The fine detail of the prints at XJet were evidence that NPJ delivers on its promises, which Gothait sees as a “big breakthrough in the industry.” The lack of powders for NPJ offers a new capability, and reduces the need for post-processing and support removal. Gothait noted that NPJ’s capabilities set XJet apart from the more common metal 3D printing technologies, including lasers, powder bed, and binder jet.

Speaking to the next moves for the company, Gothait underscored the importance of the upcoming Additive Manufacturing Center, which represents a $10 million investment. The company, he said, wants “to bring more there,” as Liat Laufer will be managing the center and helping to advance technologies there. Ease of use is a mainstay for XJet; even with its advanced technology, it is important to the company that operation be user friendly.

“We take students, totally untrained, and tell them: go print. A PhD in physics can print, no problem — we want it to be so easy to use that anyone can. Anyone, with a two-day training, can then start using these. We believe this is a big enabler for manufacturing,” he explained.

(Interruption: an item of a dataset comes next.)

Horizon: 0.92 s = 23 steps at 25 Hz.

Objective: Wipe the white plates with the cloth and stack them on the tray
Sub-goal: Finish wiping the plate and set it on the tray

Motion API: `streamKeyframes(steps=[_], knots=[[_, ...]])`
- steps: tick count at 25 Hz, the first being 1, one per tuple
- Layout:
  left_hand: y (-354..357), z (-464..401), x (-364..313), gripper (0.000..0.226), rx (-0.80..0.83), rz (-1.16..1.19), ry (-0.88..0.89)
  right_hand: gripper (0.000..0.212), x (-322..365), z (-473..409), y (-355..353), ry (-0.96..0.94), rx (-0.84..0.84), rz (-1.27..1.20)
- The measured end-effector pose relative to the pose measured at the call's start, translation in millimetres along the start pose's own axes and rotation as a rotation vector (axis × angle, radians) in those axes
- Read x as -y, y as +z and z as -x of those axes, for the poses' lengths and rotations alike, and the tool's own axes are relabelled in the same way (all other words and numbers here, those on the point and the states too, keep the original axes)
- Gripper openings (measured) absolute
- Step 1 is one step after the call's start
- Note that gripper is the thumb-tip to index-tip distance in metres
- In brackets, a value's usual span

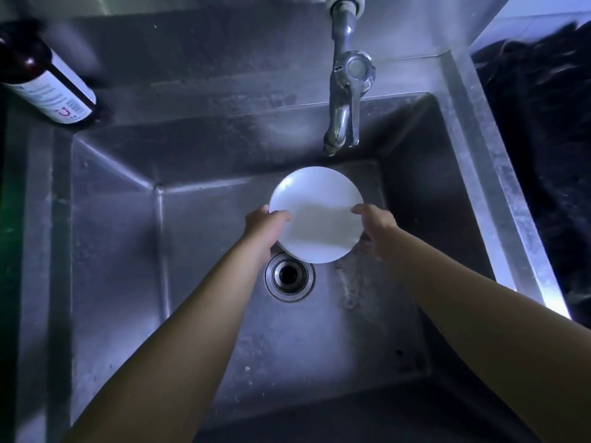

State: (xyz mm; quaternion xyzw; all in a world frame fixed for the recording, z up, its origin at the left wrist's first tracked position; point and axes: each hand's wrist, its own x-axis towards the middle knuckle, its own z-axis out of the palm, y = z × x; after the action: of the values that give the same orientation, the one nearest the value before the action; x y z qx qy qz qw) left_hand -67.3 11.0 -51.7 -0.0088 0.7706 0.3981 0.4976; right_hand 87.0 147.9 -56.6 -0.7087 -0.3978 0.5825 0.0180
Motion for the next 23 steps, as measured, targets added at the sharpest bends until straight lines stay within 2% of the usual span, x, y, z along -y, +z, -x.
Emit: streamKeyframes(steps=[4, 7, 9, 12, 14, 17, 20, 23], knots=[[-1, 4, -11, 0.036, 0.051, 0.089, -0.051, 0.037, 3, 6, -5, 0.052, 0.05, -0.104], [2, 29, -13, 0.044, 0.032, 0.112, 0.019, 0.036, -6, 28, -18, 0.021, 0.049, -0.209], [4, 56, -10, 0.041, 0.018, 0.143, 0.087, 0.032, -16, 52, -31, -0.037, 0.03, -0.278], [9, 110, -3, 0.037, 0.019, 0.206, 0.197, 0.015, -34, 102, -61, -0.177, -0.001, -0.308], [10, 146, 1, 0.04, 0.005, 0.239, 0.278, 0.013, -45, 137, -85, -0.309, 0.019, -0.287], [9, 195, 3, 0.051, -0.065, 0.299, 0.413, 0.026, -56, 188, -113, -0.471, 0.06, -0.301], [15, 250, -8, 0.055, -0.158, 0.381, 0.581, 0.031, -57, 239, -136, -0.654, 0.11, -0.396], [28, 299, -24, 0.061, -0.155, 0.4, 0.759, 0.044, -54, 278, -156, -0.834, 0.153, -0.454]])
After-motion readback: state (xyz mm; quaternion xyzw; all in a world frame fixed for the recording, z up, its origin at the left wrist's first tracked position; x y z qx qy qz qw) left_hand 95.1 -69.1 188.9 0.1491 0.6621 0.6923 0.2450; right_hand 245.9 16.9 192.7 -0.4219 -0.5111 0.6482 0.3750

Touching on customers putting their systems to use, Gothait noted that Syqe Medical creates end-use parts for its unique medical devices, while Russia-based AB Universal (ABU) is also a “very good partner,” creating implants and working on other medical applications. Every few weeks, Gothait said, XJet is bringing on a new customer, and over the next few months we should expect to see many more joining.

“We are spending a lot of time testing, making sure everything works perfectly,” he said. “We see our customers as partners, and work closely with them all.”

As XJet ramps up production of its NanoParticle Jetting systems, we will continue to keep up with the company’s progress outside the lab and in real-world conditions.